Das Team von Sanders hat die erste genomweite Assoziationsstudie (GWAS) durchgeführt und nach Genmarken für Homosexualität bei Männern gesucht. An der Studie nahmen 1077 homosexuelle und 1231 heterosexuelle Männer teil. Die Forscher verglichen das Genom der beiden Gruppen miteinander.


Forscher entdecken Unterschieden an zwei Genorten

Dabei fiel auf, dass es in zwei Genregionen Unterschiede zwischen homo- und heterosexuellen Männern gibt. So fanden die Forscher Unterschiede auf dem Chromosom 13 zwischen den Genen SLITRK5 und SLITRK6. Die SLITRK-Genfamilie ist wichtig für die neuronale Entwicklung und gilt als potentiell relevant für die sexuelle Orientierung. SLTRK6 ist ein Gen, das vor allem bei der Ausbildung des Zwischenhirns aktiv ist. In dieser Hirnregion haben Forscher bereits vor einiger Zeit wesentliche Unterschiede in der Größe und Zelldichte bestimmter Areale zwischen homosexuellen und heterosexuellen Männern entdeckt. Es erscheint daher durchaus nachvollziehbar, dass die entdeckte Genvariante in der Nähe dieses Gens liegt.

Sehr spekulative Ergebnisse

Der zweite mögliche genetische Unterschied wurde auf dem Chromosom 14 entdeckt. Der verdächtige Genort liegt auf einem Gen, das die Baupläne für einen Hormonrezeptor der Schilddrüse codiert. Das entsprechende Gen ist allerdings auch in verschiedenen Hirnarealen aktiv. Frühere Studien kamen bereits zu dem Ergebnis, dass es eine mögliche Verbindung zwischen bestimmten Schilddrüsenstörungen und Homosexualität geben könnte.

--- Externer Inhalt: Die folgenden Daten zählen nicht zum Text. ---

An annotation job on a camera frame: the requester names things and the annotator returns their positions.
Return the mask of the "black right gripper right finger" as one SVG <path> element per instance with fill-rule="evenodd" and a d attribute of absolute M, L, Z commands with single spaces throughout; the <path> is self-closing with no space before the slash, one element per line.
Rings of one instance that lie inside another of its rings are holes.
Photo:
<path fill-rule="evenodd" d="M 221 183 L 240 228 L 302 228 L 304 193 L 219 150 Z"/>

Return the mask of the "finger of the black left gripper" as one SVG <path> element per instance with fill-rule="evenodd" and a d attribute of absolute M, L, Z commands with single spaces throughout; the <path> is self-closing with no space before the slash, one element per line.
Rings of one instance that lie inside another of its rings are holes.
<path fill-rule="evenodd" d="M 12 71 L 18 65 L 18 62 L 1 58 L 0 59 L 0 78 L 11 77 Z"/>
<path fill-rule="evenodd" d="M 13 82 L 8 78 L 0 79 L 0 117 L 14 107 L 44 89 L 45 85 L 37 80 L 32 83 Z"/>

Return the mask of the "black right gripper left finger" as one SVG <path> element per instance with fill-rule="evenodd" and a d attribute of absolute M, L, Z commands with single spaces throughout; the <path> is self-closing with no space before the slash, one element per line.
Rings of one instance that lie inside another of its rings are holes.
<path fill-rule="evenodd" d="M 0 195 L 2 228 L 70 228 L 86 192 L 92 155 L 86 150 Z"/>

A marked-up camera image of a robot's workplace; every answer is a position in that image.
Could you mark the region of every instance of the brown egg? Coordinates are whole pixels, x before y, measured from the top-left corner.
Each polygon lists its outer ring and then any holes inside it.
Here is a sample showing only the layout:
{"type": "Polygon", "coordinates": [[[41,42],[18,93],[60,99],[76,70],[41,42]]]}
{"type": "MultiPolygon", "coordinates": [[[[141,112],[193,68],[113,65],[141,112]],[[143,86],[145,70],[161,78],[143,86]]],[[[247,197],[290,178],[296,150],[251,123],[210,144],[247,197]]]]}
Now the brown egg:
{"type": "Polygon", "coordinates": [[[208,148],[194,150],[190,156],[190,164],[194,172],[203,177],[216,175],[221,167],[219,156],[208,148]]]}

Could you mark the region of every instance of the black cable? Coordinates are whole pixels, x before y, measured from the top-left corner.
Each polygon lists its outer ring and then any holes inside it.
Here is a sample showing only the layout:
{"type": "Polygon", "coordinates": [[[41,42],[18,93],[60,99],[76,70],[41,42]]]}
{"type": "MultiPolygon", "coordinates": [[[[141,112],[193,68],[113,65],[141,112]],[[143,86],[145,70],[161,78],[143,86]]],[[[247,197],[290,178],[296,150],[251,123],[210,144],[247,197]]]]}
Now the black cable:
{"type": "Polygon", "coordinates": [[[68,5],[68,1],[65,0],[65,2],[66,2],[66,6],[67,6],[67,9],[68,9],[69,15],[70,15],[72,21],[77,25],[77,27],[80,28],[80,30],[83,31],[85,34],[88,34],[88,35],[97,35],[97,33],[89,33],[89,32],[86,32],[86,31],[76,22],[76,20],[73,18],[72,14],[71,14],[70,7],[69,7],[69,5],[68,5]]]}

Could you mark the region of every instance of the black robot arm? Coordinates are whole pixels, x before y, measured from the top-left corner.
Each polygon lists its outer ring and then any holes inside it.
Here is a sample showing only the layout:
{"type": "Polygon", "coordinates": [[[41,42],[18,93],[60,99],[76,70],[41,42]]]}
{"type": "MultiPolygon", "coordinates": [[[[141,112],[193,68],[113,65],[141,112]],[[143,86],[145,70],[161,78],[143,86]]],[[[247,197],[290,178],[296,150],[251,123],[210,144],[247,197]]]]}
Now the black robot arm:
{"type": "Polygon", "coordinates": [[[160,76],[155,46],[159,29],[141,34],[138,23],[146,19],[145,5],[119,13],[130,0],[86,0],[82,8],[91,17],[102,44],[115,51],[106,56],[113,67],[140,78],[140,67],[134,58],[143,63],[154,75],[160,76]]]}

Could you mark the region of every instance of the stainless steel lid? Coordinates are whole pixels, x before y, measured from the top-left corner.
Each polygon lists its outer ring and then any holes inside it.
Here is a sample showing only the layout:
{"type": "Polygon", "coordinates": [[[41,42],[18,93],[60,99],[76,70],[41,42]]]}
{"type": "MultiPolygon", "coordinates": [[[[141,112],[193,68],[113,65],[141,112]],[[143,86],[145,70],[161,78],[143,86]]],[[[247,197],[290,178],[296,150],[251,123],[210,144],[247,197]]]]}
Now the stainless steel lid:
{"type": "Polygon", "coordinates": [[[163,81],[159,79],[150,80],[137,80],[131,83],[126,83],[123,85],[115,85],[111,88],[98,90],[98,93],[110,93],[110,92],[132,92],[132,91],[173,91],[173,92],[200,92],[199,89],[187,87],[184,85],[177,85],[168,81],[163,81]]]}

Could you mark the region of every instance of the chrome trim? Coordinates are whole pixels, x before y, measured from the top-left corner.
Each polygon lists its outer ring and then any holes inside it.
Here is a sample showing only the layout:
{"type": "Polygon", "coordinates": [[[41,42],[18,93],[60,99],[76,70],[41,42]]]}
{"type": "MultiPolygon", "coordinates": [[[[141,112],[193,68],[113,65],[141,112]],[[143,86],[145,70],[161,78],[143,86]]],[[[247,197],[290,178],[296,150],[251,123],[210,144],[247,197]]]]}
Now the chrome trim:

Die entdeckten Zusammenhänge stehen allerdings auf einer sehr spekulativen Basis. Für gesicherte Erkenntnisse reiche die Zahl der Probanden nicht aus, so die Forscher. GWAS-Studien erfordern eine große Zahl Probanden, vor allem, wenn sie komplexe Merkmale untersuchen. „Das Ziel unserer Studie war es, nach der genetischen Basis für die männliche sexuelle Orientierung zu suchen. Was wir jetzt mit unserer genomweiten Assoziationsstudie erreicht haben, ist immerhin ein erster Schritt. Wir hoffen nun, dass weitere, umfangreichere Studien die genetischen Zusammenhänge noch weiter beleuchten werden“, so Alan Sanders.